The phrase “hot off the press” came from this molten lead process.
However, remember that it still begins with you, the author.
[If you are unable to view the video in your email, please visit the site where it is embedded.]
OSHA would have a fit! No eye protection, no hearing protection (print shops are LOUD), and the gals are wearing clothing wildly inappropriate to work around moving machinery. Not to mention fumes from molten lead…
I had the privilege of working in a pressroom, with a slightly more modern printing process (offset, which requires photographing the text, developing the negatives…noxious fumes…and transferring the images to printing plates) but with everything else pretty much as in the video. The pace was of necessity fast, the danger to fingers very, very clear.
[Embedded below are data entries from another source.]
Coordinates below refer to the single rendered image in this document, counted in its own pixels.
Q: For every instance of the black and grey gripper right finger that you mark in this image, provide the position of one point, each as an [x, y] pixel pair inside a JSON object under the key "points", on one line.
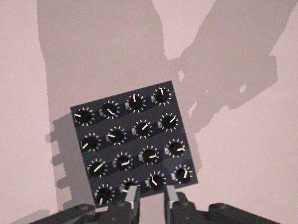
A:
{"points": [[181, 211]]}

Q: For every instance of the dark grey knob box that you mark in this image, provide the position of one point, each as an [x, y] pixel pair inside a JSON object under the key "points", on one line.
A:
{"points": [[140, 125]]}

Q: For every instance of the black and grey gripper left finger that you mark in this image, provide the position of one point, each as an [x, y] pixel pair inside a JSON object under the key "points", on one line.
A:
{"points": [[116, 213]]}

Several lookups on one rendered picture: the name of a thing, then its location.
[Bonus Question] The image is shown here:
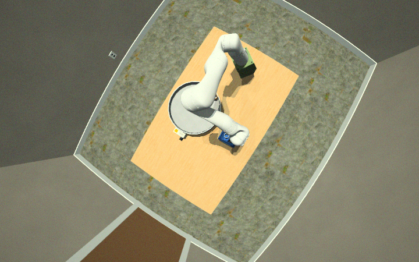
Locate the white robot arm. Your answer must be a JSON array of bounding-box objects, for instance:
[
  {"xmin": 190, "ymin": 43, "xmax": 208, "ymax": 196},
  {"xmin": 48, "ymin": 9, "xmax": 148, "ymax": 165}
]
[{"xmin": 181, "ymin": 34, "xmax": 250, "ymax": 146}]

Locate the blue crate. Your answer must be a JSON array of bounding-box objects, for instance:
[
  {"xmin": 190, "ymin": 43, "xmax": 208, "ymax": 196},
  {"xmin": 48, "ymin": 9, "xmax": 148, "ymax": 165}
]
[{"xmin": 218, "ymin": 131, "xmax": 235, "ymax": 148}]

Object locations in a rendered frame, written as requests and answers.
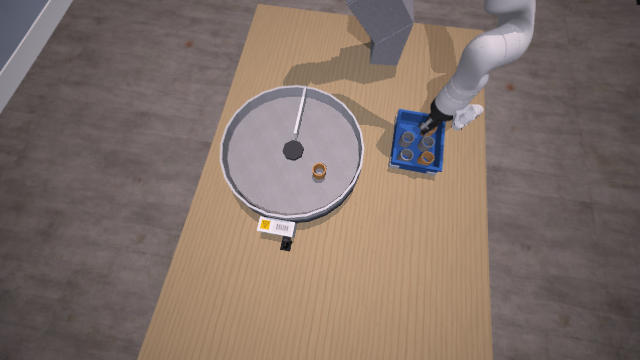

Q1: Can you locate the grey metal sleeve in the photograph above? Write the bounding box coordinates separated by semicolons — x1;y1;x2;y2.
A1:
417;136;435;152
399;132;415;148
397;149;413;162

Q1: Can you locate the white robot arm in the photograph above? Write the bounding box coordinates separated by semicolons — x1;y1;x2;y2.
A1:
435;0;535;131

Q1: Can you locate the blue crate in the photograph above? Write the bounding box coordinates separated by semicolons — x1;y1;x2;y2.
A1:
388;110;446;176

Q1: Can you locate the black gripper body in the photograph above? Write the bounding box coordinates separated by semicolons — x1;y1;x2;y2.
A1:
427;99;453;125
I understand it’s much more automated now, and I thank God for progress.
***
Way back in the bad old days
when the printing world did linger
in the old time-honored ways
you could quickly lose a finger,
folded, spindled, mutilated
by clacking machines
that in quick seconds violated
your piano-playing dreams,
but in a way I kinda miss
the smell of ink and oil,
the paper-track’s metallic hiss
and the hard and weary toil
that helped me to understand
what it was to be a man.
Wow! Thanks for sharing this, Steve. My uncle Steve was a bookbinder during that time in New York city. We were blessed with free books that weren’t considered worthy for distribution.
That was an impressive process of taking thoughts and imagination from intangible mind to printed page.
Incredible! My dad had two black iron (?) behemoths in his newspaper office. What’s missing in this video is the noise. Those presses were SO loud!
Thanks for sharing.
Wow! Respect for the process. It’s a wonder a book was produced with pages in order and no typos!!! This was amazing to see. Thanks for sharing, Steve.
LOL! That’s EXACTLY what I thought too!
It wasn’t long after this that the printing process abandoned the molten metal type and shifted to a photographic process where pages were laid out and photographed by a massive camera built into the wall of the print shop. The negatives were cleaned up and then used to create a positive image on a flexible sheet of metal and finally onto an offset printing press. I got to learn the process in high school volunteering in our church’s print shop and in a graphic arts class at school. I even took more training in print making in college where we did have print blocks made out of molten metal to produce business cards with a slight embossing. All of that helped me appreciate all the behind the scenes activity and skill needed to produce even the simplest publication.
Watching that whole process, all I can say is it’s a miracle that we had books in the proper page order at all. I kept envisioning someone accidently dropping a plate LOL.
Completely amazing!!!
I’m confused.
Why don’t they just order a self-published book on Amazon who will spit it out in a single day and deliver it the next?
How incredible! I had no idea that things were that complicated, back in the day.
WOW! Bet none of us will every throw an old book around now that we’ve seen this. Thanks, Steve.
As a journeyman machinist and manufacturing engineer, I awe at the ingenuity that went into building all those machines!
My favorite part of the narration is the mention of 40 and 50 year old girls. When did we get so sensitive about gender description?